『ファイナルファンタジーVII リバース』ディレクターが語るRPGの未来:ターン制とリアルタイム要素の融合は必然だったのか?若年層のゲームトレンドに迫る
2026年05月13日 | #ゲーム #発売 | GamesRadar+
『ファイナルファンタジーVII リバース』のディレクターである浜口直樹氏が、最新のRPGトレンドについて言及しました。
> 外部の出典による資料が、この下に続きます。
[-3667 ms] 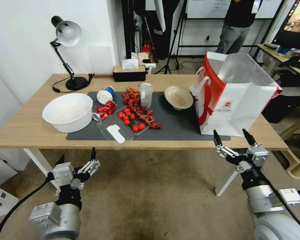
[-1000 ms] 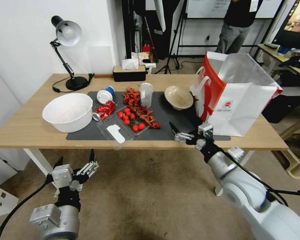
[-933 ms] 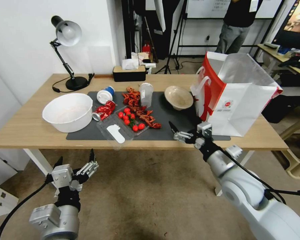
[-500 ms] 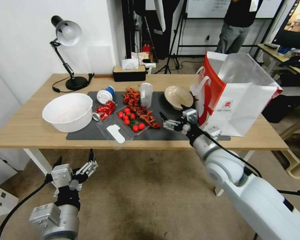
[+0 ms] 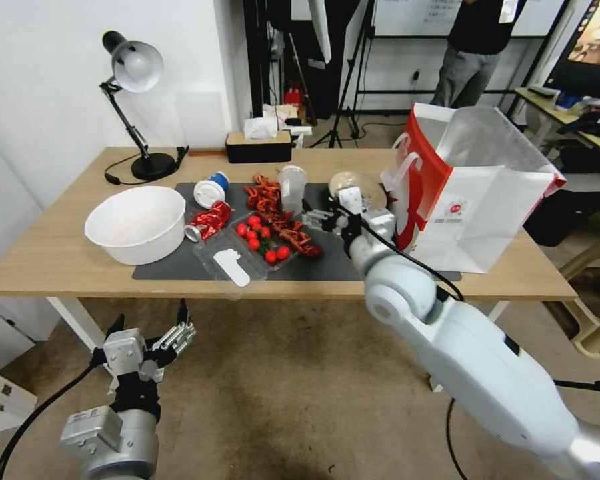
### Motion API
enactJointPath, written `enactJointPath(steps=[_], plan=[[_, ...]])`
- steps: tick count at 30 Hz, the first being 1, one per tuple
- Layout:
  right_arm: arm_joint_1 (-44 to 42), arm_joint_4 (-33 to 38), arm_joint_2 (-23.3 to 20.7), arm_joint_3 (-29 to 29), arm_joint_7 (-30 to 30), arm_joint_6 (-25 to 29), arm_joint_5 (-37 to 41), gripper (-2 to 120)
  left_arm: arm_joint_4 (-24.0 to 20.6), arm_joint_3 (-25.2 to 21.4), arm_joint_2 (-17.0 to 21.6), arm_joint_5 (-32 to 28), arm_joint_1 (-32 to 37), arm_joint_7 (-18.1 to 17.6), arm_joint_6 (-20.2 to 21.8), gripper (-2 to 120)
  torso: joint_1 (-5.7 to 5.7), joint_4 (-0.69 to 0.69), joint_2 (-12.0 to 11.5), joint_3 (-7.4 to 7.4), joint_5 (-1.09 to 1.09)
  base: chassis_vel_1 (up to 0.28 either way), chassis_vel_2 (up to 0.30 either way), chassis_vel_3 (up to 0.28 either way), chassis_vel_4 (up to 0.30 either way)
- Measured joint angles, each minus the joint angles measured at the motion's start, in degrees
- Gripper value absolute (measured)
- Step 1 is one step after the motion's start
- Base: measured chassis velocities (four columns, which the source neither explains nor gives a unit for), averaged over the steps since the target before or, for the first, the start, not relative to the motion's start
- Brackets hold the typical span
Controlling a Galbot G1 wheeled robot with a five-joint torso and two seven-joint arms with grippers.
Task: Pick up the trash from the table and place it into the takeout bag.
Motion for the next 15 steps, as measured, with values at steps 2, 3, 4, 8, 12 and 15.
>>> enactJointPath(steps=[2,3,4,8,12,15], plan=[[1.89,-1.66,1.30,-1.21,2.97,-1.20,1.52,100,0.00,0.01,-0.18,0.02,0.01,0.00,-0.05,100,0.00,0.02,0.00,0.00,0.01,0.000,0.000,0.000,0.000],[3.60,-3.50,2.48,-2.25,5.68,-2.13,2.42,100,0.00,0.02,-0.35,0.03,0.04,0.01,-0.10,100,0.00,0.02,0.00,0.00,0.00,0.000,0.000,0.000,0.000],[3.60,-3.50,2.48,-2.25,5.68,-2.13,2.42,100,0.00,0.02,-0.35,0.03,0.04,0.01,-0.10,100,0.00,0.02,0.00,0.00,0.00,0.000,0.000,0.000,0.000],[8.61,-9.93,5.94,-4.34,10.08,-5.10,2.03,100,0.00,-0.02,-0.60,0.02,0.07,-0.01,-0.28,100,0.00,0.02,0.00,0.00,0.01,0.000,0.000,0.000,0.000],[13.44,-14.75,7.67,-5.39,10.71,-10.55,1.08,100,-0.21,-0.29,-0.61,-0.19,-0.05,-0.06,-0.32,100,0.00,0.02,0.00,0.01,0.00,0.000,0.000,0.000,0.000],[15.51,-16.27,7.55,-6.37,10.48,-12.10,0.99,100,-0.24,-0.36,-0.62,-0.29,-0.16,-0.09,-0.33,100,0.00,0.01,0.00,0.00,0.00,0.000,0.000,0.000,0.000]])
同氏は、ターン制RPGにリアルタイム要素を取り入れた『Clair Obscur: Expedition 33』のようなゲームが「必然的だったかもしれない」という見解を示しており、若年層のプレイヤーがリアルタイム性の高いゲームを好む傾向にある現状を分析しています。
リアルタイム要素を取り入れたターン制RPGの台頭
浜口氏は、ターン制RPGにリアルタイム要素を融合させる動きは、現代のゲーム市場において避けられない流れだったと述べています。特に、敵の攻撃をパリィしたり、コンボ入力をタイミング良く行うといったアクション要素を盛り込むことで、戦略性と即時性の両方を求めるプレイヤーの要望に応えているとしています。純粋なターン制RPGがアクション性の高いゲームに押され気味な中、このハイブリッドなアプローチは、新たなプレイヤー層を取り込む上で重要な役割を果たしているとのことです。
JRPGの進化と今後の展望
浜口氏は、アクションゲームが主流となる中で、RPGやJRPGが「レガシーなジャンル」と見なされる傾向にあるとしながらも、ターン制ゲームの持つ「状況を評価し、手を熟考し、意思決定を積み重ねる」という普遍的な魅力は変わらないと強調しています。しかし、若い世代が入力に対して即座にフィードバックを得ることに慣れているため、リアルタイムの意思決定を組み込んだターン制ゲームが注目を集めるのは自然な流れだと考えているようです。
UI/UXの改善とゲーム体験の向上
近年のターン制RPGでは、UI(ユーザーインターフェース)やUX(ユーザーエクスペリエンス)の進化も顕著です。『ペルソナ5』のメニューは、単なる選択操作でありながら、反応が良くインタラクティブでスタイリッシュなデザインが評価され、戦闘をより生き生きと感じさせています。また、『崩壊:スターレイル』では、敵のターン中に必殺技を発動できるシステムがあり、戦闘に戦略的な深みと即応性をもたらしています。これらの改善は、ターン制システムを採用するゲームにおいて、視覚的な楽しさを高め、プレイヤーの時間を節約するための工夫として、重要なトレンドとなっています。
『ファイナルファンタジー』シリーズの進化と多様性
『ファイナルファンタジーVII リメイク』および『リバース』は、オリジナル版の戦略的要素を保持しつつも、アクション性の高い戦闘システムへと舵を切りました。しかし、浜口氏は、将来の『ファイナルファンタジー』シリーズが必ずしも同じシステムを採用するとは限らないと述べています。成功した要素は次の作品に引き継がれる可能性がある一方で、各作品の特性に合わせた最適なシステムを模索し続ける姿勢を示しており、RPGジャンル全体の多様な進化の一端として捉えるべきだとしています。